Разумеется, мы ушли. Сели за свободный столик, но внутри осталось гадкое чувство. Из чувства мести Малина и Власов настраивали против нас с Диларой людей не только из класса, но и со всей школы.

- Я боюсь, - вдруг призналась подруга, когда мы молча пили чай.

- Чего? – нахмурилась я, снова чувствуя на себя эти дурацкие взгляды.

- Нехорошее предчувствие. Как будто должно произойти что-то плохое.

- Оно уже произошло. Что может быть еще хуже?

Странно, но мне было все равно. Я не боялась. Только злилась.

Наверное, во мне что-то сломалось.

Услышав звонок, мы погнали на следующий урок. Атом не любила, когда кто-то опаздывал.

Интуиция Дилары оправдала себя. Мы пришли на следующий урок, который вела Атом. Пока она объясняла новую тему, повернувшись к доске и записывая на ней что-то, в меня прилетела смятая бумажка. Потом вторая, третья… А потом прилетела жвачка. Попала прямо в волосы. Я поняла это, коснувшись головы и почувствовав запах ментола.

Сначала было изумление. Что? У меня в волосах жвачка? Которая только что была у кого-то во рту? Серьезно?..

Потом растерянность. Хотелось вскочить с места и убежать подальше. Спрятаться от всех.

А затем… Затем пришла ярость. Холодная злая ярость, от которой леденела кровь в венах.

Я медленно встала.

- Кто это сделал? – тихо, но отчетливо спросила я.

Весь класс уставился на меня. Кто-то с удивлением, кто-то со страхом, а кто-то с весельем. Малина и ее компания.

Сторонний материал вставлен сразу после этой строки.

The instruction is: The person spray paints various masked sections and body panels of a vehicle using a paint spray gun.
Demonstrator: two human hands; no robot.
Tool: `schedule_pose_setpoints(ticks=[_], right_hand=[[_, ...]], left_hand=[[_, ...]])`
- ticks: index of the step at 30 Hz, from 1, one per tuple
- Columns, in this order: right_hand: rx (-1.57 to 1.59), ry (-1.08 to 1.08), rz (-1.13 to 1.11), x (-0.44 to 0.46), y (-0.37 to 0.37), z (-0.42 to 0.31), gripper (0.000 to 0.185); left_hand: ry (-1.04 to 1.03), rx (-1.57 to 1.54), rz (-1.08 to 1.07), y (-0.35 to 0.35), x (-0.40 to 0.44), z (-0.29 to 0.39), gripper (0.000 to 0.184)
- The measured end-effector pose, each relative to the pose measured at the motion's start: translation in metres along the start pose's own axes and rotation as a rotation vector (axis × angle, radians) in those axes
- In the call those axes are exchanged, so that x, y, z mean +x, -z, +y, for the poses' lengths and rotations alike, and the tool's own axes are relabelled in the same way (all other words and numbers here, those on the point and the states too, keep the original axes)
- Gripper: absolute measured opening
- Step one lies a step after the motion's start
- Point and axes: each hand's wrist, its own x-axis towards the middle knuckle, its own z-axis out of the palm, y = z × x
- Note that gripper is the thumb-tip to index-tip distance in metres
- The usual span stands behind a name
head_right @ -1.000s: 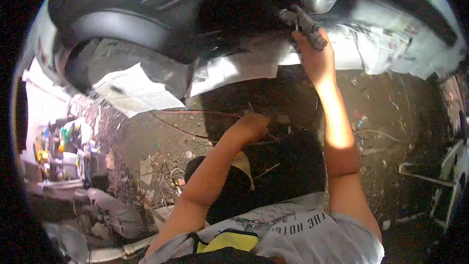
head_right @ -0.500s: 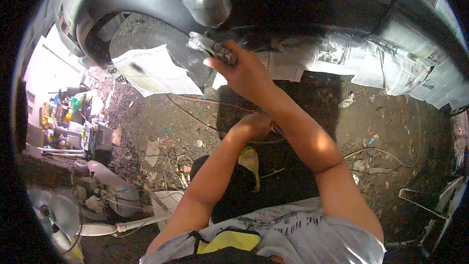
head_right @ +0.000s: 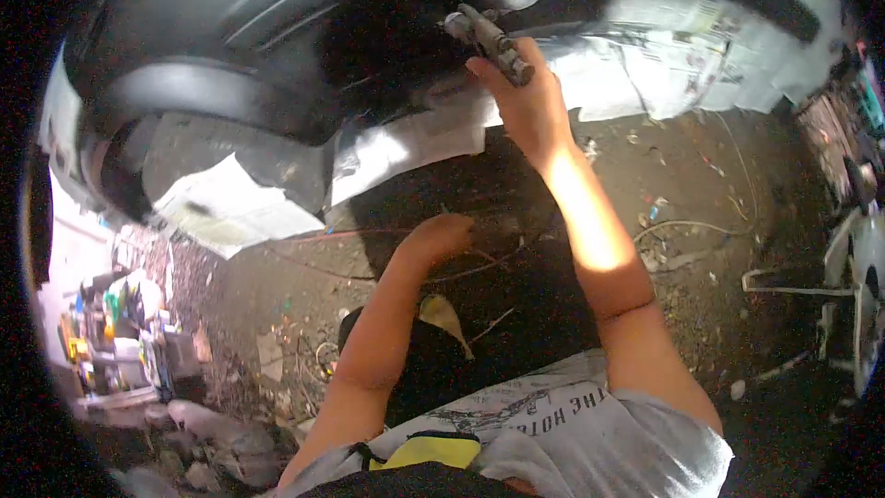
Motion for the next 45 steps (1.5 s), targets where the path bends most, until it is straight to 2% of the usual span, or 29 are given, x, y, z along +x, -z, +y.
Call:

Услышав мой голос, Атом тотчас повернулась и сузила глаза:

- Туманова, сядь!

- Я спросила – кто это сделал? – повторила я, игнорируя учительницу.

- Сядь немедленно! Ты что себе позволяешь?

- Кто. Это. Сделал? – повысила голос я.

Сначала я думала, что это Есин – больно уж он погано улыбался. А потом поняла, что не он, а сидевший рядом парень – Стас Бочкарев. Откинувшись на заднюю спинку стула, он смотрел на меня с вызовом. А потом повернулся к веселой Малине и улыбнулся ей, словно говоря: «Посмотри, это я сделал». Бочкарев хотел ей понравится.

Ярость овладела мной так, что я забыла обо всем на свете. Я встала, подошла к Бочкареву, и, не понимая, что делаю, взяла его сумку. Подскочила к окну и выбросила ее – хорошо, хоть додумалась открыть окно.

Бочкарев даже сказать ничего не успел – так опешил. Весь класс изумленно замолчал. А у Атома из руки выпал мел.

Секунд десять стояла тишина – до тех пор, пока я не вернулась на свое место. А потом заорала Атом:

- Туманова, ты с ума сошла?!

И Бочкарев кинулся на меня, схватил за плечо и поднял с места.

- Ты охренела?! Что с моей сумкой сделала, дура тупорылая?! – закричал он яростно и начал меня трясти.

Он был сильнее и выше. Он был парнем. А я – хрупкой девушкой. Но я не собиралась отступать. Поймала его взгляд и прошипела:

- Отпусти меня, иначе пожалеешь.

Словно наяву я услышала слова Димы: «Самое главное – это взгляд. Победит тот, кто первый опустит глаза».

И я смотрела на Бочкарева так, как на него бы смотрел Барс.

Одноклассник вдруг отступил. Перестал меня трясти. Убрал руки. Облизал губы.

Мой взгляд заставил его отступить.

- Быстро пошла за сумкой! – как-то неуверенно выкрикнул одноклассник и резко замолчал. Потому что я шагнула к нему и коснулась щеки, заставив оторопеть не только Бочкарева, но и всех остальных, включая Атома, которая даже перестала верещать.

- А что сделал ты? – спросила я нежно. Мой пристальный взгляд и эта нежность совсем не вязались друг с другом. – Ты испортил мою прическу. Я испортила тебе сумку. Мы теперь квиты, не находишь? Или мне нужно было выкинуть тебя, а не сумку?